- **PROBLEM DETAILS**: Find every line in the records that holds the string "camera". Copy each one.

- **TASK INPUT**:
++++++++++++++++++++

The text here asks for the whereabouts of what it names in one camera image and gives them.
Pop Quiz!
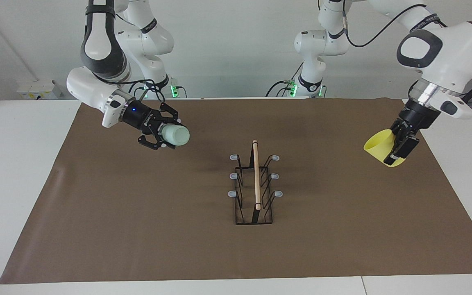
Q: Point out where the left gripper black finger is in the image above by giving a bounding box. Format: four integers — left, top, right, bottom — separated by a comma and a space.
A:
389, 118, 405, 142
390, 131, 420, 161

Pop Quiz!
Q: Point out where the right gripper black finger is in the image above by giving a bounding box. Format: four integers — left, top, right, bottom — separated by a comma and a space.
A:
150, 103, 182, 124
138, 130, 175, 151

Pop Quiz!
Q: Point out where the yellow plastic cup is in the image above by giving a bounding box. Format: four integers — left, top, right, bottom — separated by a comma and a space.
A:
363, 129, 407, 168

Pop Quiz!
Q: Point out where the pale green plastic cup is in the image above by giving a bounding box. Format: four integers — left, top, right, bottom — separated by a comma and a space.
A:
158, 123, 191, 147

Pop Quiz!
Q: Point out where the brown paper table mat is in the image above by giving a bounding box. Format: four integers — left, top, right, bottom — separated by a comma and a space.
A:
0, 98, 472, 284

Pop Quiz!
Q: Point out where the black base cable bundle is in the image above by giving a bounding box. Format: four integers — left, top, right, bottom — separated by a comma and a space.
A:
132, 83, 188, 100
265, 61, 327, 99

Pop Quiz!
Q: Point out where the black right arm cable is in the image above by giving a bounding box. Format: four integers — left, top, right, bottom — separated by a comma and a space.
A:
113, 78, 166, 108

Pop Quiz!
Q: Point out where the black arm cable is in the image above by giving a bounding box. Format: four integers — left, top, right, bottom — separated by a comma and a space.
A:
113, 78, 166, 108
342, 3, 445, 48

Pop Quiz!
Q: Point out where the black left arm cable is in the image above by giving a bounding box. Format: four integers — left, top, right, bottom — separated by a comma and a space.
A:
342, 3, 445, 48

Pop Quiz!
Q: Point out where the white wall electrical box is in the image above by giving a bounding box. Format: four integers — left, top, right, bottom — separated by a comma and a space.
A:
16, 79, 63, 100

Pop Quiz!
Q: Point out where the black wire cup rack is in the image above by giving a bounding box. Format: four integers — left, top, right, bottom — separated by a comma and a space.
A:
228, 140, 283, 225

++++++++++++++++++++

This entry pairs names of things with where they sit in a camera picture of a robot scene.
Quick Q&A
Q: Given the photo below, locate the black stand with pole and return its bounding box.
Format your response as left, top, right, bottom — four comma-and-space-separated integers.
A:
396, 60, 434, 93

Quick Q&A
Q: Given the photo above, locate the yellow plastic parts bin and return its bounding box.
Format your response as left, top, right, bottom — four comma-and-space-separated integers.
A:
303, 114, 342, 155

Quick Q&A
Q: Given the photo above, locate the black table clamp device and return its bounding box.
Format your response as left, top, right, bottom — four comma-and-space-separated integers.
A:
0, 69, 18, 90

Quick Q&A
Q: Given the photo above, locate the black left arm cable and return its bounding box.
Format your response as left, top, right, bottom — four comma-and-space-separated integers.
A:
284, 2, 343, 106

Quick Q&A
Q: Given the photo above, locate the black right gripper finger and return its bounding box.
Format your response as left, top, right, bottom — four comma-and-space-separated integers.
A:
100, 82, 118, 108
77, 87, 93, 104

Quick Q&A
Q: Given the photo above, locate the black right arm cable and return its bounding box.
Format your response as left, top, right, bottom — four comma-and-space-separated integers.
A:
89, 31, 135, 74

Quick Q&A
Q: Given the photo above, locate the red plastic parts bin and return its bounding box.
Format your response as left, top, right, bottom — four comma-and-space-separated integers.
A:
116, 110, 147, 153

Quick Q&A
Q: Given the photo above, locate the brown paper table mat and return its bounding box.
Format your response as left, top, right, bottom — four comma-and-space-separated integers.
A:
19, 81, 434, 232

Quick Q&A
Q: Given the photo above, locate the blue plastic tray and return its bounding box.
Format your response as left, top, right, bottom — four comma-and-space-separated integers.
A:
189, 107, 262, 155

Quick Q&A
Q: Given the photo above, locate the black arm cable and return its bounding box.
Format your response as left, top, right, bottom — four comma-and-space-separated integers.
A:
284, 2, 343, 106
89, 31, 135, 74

++++++++++++++++++++

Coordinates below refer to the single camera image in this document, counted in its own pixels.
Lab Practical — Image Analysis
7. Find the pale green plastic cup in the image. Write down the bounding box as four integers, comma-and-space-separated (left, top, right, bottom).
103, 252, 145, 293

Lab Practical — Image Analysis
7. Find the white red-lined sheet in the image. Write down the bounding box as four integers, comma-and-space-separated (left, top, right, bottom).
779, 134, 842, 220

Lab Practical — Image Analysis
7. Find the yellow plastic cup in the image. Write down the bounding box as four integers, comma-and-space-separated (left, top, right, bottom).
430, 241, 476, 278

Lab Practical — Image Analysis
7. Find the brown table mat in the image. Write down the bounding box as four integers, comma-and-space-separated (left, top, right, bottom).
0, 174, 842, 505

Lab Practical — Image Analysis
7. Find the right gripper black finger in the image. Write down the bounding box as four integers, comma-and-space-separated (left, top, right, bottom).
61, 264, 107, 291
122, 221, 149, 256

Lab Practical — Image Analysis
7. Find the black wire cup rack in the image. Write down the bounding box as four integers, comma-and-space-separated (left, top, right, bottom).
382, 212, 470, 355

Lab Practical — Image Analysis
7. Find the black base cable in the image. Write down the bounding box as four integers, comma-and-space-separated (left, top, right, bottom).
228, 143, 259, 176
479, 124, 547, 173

++++++++++++++++++++

- **OUTPUT BELOW**:
The text here asks for the whereabouts of what it names in one camera image and gives them.
This entry pairs names of things with where they sit in a camera picture of a robot scene.
Coordinates below refer to the single camera image in this document, counted in its own pixels.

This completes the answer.